Querido diario: Quedé acorralada entre su cuerpo desnudo, que me embestía desde atrás, y la fuerte cabecera de la cama hecha de madera. Supe que era fuerte porque resistió mis arañazos y empujones, y vaya que fueron varios, si el hombre a mis espaldas se estaba enseñando conmigo de una manera fantástica. Tras la cabecera, una tenue luz azulada, da al encuentro un tono más cachondo y perverso, como de putero.
Me tenía en una posición intermedia, con las rodillas dobladas sobre el edredón azul, y el culo paradito en su dirección de manera que penetrarme no se le dificultara en absoluto. Y es que no, si me tenía tan mojada que su miembro se deslizaba dentro y fuera de mí con una facilidad deliciosa.
Los dos jadeábamos y nos gruñíamos como animales en pleno combate, mientras él empujaba contra mis caderas sin tregua, como buscando destruirme a punta de gemidos. En la agonía del placer me di cuenta que me tenía agarrada por el vientre, y de inmediato recordé lo mucho que me habían gustado sus manos grandes la primera vez que las vi.
Me gustan las manos grandes y varoniles, de dedos largos y gruesos, tan diferentes a los míos. Los de él se sentían calientes y rústicos contra la piel tersa de mi estómago, lo que me inspiró a soltarme de mi agarre de lince alrededor de la cama para buscarlos, justo debajo de mi ombligo.

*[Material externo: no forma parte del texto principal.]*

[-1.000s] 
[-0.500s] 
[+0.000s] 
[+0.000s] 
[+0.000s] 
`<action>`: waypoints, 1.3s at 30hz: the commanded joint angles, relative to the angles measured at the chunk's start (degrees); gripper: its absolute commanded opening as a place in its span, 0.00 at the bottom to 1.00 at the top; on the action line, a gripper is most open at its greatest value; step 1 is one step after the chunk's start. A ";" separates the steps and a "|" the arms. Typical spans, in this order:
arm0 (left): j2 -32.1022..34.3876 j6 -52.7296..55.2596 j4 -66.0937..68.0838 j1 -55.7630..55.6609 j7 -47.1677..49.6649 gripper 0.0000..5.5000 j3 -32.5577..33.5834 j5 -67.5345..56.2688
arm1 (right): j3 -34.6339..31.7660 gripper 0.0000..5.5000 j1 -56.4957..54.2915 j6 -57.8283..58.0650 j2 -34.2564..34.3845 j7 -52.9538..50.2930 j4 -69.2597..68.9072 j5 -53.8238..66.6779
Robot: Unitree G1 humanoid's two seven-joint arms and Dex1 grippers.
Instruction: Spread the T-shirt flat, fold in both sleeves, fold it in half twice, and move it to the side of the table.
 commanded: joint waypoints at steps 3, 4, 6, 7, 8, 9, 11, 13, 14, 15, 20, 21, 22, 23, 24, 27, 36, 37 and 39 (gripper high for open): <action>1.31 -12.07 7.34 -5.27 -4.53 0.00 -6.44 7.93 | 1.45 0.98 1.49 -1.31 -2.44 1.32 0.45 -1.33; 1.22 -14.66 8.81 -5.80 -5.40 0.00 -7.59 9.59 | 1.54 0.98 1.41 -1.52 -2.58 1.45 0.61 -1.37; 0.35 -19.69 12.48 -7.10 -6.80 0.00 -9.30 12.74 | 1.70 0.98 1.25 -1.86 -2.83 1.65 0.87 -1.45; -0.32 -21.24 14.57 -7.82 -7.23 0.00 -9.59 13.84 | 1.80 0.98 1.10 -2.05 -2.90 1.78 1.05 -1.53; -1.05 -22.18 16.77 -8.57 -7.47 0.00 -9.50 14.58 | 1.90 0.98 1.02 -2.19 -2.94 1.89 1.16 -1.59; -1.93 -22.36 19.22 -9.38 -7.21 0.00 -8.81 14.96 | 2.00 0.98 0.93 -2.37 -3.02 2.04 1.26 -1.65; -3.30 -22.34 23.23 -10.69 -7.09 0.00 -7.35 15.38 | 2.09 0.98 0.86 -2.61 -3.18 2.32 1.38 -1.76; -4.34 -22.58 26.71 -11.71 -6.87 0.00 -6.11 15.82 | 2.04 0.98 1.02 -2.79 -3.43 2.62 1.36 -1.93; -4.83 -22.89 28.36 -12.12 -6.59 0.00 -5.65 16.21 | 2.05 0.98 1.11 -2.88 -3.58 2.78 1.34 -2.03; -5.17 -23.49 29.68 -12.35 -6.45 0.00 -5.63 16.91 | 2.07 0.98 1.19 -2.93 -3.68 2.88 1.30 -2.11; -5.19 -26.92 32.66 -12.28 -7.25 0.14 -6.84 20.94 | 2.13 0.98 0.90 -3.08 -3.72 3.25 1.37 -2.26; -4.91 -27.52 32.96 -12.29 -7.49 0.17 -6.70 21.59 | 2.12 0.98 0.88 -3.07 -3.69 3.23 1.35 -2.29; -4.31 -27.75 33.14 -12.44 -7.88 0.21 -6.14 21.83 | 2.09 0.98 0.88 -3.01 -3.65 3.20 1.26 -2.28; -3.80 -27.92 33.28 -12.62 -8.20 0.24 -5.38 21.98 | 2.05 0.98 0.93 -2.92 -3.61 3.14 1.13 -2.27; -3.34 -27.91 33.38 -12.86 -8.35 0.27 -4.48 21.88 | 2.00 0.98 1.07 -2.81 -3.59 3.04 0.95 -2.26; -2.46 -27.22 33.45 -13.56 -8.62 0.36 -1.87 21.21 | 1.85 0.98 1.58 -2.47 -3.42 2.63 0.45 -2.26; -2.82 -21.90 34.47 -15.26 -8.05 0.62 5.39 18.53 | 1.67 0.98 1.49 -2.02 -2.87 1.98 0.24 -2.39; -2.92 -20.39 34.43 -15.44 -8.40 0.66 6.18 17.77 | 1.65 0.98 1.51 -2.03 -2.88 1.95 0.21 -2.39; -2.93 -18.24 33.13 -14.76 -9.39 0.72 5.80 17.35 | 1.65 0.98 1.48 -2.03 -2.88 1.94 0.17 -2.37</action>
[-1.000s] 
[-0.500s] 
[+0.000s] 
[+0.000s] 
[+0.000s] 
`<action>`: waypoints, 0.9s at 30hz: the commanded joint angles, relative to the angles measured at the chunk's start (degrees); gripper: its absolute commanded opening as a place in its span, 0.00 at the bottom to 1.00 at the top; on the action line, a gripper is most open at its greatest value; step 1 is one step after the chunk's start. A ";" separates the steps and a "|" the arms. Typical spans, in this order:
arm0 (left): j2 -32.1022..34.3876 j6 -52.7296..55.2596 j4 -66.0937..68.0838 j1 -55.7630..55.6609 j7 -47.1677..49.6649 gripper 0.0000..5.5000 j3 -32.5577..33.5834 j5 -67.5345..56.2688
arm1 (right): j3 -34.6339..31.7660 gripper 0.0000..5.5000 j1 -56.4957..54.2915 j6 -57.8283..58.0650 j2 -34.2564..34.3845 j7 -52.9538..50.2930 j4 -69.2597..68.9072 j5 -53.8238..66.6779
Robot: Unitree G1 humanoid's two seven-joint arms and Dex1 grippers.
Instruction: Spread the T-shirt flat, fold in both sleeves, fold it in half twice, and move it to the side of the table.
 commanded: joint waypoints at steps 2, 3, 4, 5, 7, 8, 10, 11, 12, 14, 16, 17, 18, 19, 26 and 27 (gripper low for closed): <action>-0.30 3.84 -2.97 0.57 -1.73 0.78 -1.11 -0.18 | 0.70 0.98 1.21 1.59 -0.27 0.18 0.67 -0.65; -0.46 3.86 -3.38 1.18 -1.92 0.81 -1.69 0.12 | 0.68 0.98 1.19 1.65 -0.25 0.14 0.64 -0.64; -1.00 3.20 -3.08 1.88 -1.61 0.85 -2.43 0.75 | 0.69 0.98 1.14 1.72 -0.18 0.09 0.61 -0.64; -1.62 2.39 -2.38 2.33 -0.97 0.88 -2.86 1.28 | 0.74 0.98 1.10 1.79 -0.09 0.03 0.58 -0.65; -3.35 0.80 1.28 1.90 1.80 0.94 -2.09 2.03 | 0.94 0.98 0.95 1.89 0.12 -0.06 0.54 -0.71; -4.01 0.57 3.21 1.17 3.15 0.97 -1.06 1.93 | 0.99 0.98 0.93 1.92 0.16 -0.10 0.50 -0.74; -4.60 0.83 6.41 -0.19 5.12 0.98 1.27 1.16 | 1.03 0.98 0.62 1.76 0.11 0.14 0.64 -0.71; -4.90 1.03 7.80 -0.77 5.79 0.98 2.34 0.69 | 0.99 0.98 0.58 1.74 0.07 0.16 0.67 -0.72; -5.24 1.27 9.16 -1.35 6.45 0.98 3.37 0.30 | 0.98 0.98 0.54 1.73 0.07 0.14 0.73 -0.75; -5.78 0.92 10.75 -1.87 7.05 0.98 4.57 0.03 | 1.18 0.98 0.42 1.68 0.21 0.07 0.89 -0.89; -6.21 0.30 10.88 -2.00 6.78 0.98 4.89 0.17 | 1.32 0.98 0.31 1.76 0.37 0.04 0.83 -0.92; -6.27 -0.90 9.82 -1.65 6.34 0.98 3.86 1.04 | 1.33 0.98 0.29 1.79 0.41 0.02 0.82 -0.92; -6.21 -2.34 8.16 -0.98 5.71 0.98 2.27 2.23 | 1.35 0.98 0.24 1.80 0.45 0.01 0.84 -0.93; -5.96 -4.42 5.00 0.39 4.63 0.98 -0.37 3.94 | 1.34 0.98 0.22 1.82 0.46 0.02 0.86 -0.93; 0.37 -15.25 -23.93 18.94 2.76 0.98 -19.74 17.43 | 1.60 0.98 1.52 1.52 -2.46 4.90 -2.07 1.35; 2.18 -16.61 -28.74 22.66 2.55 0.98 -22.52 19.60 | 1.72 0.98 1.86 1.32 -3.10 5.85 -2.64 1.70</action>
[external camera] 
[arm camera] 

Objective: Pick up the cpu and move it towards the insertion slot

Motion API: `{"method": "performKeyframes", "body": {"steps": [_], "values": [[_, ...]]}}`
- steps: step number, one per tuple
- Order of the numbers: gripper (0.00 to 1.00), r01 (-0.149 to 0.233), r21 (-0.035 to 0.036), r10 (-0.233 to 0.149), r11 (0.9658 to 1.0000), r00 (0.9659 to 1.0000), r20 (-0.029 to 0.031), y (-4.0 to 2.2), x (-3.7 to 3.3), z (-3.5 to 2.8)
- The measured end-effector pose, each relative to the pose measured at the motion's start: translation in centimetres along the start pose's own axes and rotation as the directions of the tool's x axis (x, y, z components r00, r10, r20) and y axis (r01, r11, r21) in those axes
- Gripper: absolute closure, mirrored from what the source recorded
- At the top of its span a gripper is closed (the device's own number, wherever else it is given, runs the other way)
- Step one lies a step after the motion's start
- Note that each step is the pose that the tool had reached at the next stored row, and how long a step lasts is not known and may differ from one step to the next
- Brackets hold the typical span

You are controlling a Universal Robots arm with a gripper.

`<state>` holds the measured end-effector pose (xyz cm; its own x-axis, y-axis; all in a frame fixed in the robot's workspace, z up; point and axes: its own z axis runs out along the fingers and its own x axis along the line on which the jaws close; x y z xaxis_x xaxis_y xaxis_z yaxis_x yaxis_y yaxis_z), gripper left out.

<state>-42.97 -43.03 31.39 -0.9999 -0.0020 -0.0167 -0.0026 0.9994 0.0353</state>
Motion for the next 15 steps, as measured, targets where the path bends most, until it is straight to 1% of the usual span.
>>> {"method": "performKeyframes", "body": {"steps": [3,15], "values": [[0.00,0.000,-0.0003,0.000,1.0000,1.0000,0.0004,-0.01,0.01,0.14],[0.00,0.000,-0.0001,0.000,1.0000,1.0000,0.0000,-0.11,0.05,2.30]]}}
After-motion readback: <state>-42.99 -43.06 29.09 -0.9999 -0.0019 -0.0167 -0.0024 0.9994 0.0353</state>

Me traje su mano a la cara y lo oí musitar alguna palabrilla cargada de placer y aprobación, pero no dijo mucho más porque su voz se deformó en un jadeo. Yo sonreí, y él palpó esa sonrisa con la yema de los dedos. Me hizo una caricia en la mejilla que contrastaba con la rudeza con la que me estaba cogiendo, y acto siguiente apoyó esa mano en mi hombro para clavarse en el espacio caliente entre mis muslos con un ímpetu reavivado. No me quedó más que sacar ese gemido que me quemaba la garganta, y agarrarme, torpemente, a la cabecera con los dedos abiertos.
—Ahora vienes conmigo—, me dijo con un resoplido cuando ya mis piernas comenzaban a temblar. Toda yo me estremecí en el instante que me separó de la cabecera de la cama y se echó hacia atrás, conmigo arriba, de manera que quedé recostada sobre su pecho inquieto con una sonrisa floja en la boca. Qué bien se sentía ahora este vaivén lento con el que me hacía el amor, podía sentirlo jadear en mi oído cada vez que esforzaba la pelvis hacia arriba y obtenía su recompensa. Me acarició las tetas con la delicadeza de un caballero, en círculos, y lo oí reír complacido cuando suspiré y le pedí más de aquello.
—De aquí no me muevo entonces—, murmuró, y yo le pedí que no, por favor. Estaba muy cómoda sobándome la cara interna de los muslos, como para apaciguarme, sin atreverme a darme en el clítoris porque con lo sensible que me hallaba era seguro que iba a venirme en cualquier momento. Y, por esta vez, quería esperar un poco.
—Quiero verte a los ojos cuando me venga—, le confesé divertida, y me mordí el labio inferior. Tengo que admitir que lo extrañé tanto en mi pecho como entre mis piernas, cuando finalmente me di la vuelta para acomodarme a horcajadas arriba suyo. Yo me acomodaba sobre él, clavándome su erección, bien arropada con un preservativo, me la metí despacito y luego comencé a moverme. Él levantó la cadera y siguió bombeando con potencia, cuando sentí su pene hincharse y disparar su simiente llenando el condón, gemí, un orgasmo fulminante me cruzó las vértebras y me llevó al cielo.
Ah, qué cosas maravillosas pueden surgir de una llamada.